Here are a few observations about this reform proposal, which I earlier passed on to NALP:
• Although no formal offers could issue before the January date, firms could give "winks and nods" to
their top choices starting with interviews the prior August. Law students would have a sense of which
firms will extend offers to them, unless, of course, law firms wink and nod indiscriminately to keep
options open.
• This would create an intensely competitive but sloppy and confusing recruitment atmosphere
resulting in weeks and even months of wining and dining and follow-up visits, a substantial increase
in the cost of recruiting and more disruption to legal education and students' personal lives. To what
end? Competition for jobs and talent should focus on finding where the merits and aspirations of the
student and employer intersect, not on shock-and-awe campaigns. There should be a rational
relationship between energy expended and insights gained on both sides.
• Students would be distracted by the longer time period in which to sort through employment
choices for the following summer. Can it be good for law schools and law students that the entire
first semester through examinations would be spent in the recruitment orgy?
• The most stellar candidates would await and receive offers from multiple firms, and, with no
contrary incentive, those students would be unlikely to withdraw from consideration before the
January date or to release a single offer after the January date.
• Prior to the 14-day acceptance deadline, candidates could accept offers and then withdraw their
acceptances when they have an offer they desire more.

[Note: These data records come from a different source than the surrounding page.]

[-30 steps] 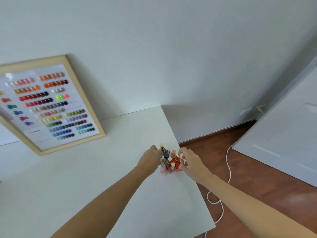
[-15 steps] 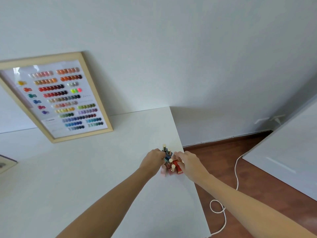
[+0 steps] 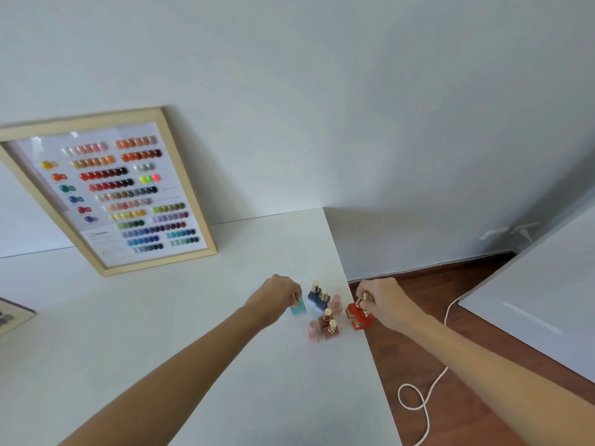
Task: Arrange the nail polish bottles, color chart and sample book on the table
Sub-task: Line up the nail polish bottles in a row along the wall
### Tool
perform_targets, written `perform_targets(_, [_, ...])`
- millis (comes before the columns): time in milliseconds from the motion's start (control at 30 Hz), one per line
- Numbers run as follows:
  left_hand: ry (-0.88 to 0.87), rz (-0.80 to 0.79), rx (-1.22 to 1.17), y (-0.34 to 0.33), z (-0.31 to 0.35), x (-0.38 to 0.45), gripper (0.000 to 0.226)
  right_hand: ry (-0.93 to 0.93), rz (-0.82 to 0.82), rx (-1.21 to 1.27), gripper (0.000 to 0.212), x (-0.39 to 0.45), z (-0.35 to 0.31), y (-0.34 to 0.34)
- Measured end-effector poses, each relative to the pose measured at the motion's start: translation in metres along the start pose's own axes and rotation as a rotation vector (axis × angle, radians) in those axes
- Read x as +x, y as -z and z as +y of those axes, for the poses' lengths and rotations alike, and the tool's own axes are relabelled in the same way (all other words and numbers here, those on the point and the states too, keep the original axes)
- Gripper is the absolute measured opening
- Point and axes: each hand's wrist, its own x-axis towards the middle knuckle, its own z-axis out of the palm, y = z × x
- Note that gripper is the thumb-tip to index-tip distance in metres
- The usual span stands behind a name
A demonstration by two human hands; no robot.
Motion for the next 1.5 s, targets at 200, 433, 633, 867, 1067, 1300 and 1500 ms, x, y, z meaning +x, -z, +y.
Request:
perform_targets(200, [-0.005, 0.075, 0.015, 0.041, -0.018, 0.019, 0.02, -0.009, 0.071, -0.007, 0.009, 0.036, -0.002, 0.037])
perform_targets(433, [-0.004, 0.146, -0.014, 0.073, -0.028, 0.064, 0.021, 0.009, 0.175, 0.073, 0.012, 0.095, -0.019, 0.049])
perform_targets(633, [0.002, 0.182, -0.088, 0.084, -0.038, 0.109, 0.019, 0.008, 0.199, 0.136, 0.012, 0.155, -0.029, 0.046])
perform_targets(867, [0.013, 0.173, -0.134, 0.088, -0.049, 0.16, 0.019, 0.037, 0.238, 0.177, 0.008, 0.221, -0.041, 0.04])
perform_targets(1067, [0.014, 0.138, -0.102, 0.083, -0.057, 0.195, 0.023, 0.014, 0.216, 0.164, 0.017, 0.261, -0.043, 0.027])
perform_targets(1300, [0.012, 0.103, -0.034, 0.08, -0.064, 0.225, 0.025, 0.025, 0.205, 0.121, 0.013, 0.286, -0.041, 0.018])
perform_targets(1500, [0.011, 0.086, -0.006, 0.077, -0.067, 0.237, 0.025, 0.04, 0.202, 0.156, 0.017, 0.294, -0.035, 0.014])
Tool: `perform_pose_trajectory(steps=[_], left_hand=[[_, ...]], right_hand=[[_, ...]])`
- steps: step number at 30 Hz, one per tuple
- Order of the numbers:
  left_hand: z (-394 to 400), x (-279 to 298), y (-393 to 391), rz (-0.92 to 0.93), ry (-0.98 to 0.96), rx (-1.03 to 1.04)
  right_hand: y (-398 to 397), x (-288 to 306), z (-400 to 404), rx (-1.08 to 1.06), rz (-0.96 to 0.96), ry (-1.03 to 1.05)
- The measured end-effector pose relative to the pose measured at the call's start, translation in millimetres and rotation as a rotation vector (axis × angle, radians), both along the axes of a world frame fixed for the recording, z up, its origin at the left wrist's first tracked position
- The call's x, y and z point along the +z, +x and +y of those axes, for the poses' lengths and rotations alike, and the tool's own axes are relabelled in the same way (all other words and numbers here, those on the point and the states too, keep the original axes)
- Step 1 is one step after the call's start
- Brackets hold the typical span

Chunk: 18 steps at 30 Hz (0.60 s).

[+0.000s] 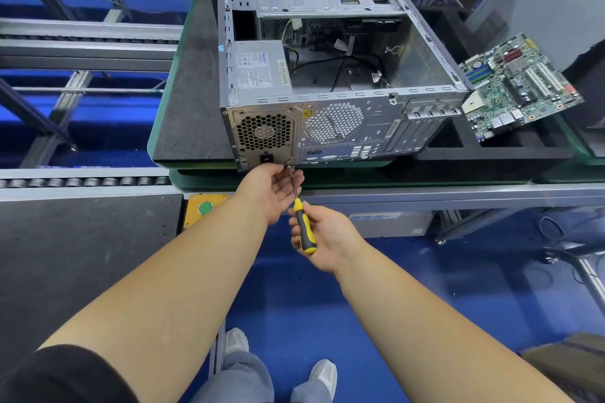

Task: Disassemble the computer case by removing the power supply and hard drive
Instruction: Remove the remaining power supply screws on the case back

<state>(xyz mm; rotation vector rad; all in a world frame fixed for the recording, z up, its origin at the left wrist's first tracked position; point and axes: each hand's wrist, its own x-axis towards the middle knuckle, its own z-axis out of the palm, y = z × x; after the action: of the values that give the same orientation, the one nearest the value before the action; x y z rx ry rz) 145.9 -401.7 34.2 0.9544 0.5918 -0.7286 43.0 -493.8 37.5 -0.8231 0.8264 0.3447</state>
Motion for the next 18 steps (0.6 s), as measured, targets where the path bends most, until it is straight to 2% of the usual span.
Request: perform_pose_trajectory(steps=[8, 18], left_hand=[[-1.8, -4.7, -1.7, -0.034, -0.004, 0.008], [-5.4, -6.1, -2.3, -0.039, 0.066, 0.005]], right_hand=[[2.5, -2.3, -0.7, 0.050, 0.020, -0.149], [2.3, -2.9, 0.3, 0.063, 0.039, -0.144]])
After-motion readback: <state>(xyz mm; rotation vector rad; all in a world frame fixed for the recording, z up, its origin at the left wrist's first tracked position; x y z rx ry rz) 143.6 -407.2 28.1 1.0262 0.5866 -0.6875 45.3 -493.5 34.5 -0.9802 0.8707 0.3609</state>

This would cause an administrative
nightmare and would hamper firms' efforts to achieve the appropriate class sizes and yield.
• The end-of-the-year realities of law firm management (collections, billings, setting bonuses and
compensation) coupled with the holiday season and law school exams render a January offer date
undesirable.
The proven deficiencies of the existing NALP-enabled regime and the organization's questionable
reform proposal disqualify it from a leadership role in our profession. Surely a representative group
of law students, law school deans and employers could sit down and discuss better solutions than
those offered by the Association for Legal Career Professionals.
More fundamentally, every September, students arrive at law schools and most graduate 33 months
later. For 27 of those months they are students and for six they are employees. Isn't it time for an
integrated approach to this 33-month track that better serves the interests of those students, who,
lest we forget, are our future? Such an integrated approach would transcend recruitment, but a
rationally reformed recruitment process would be a good place to begin.
Peter Kalis is the chairman and global managing partner of K&L Gates.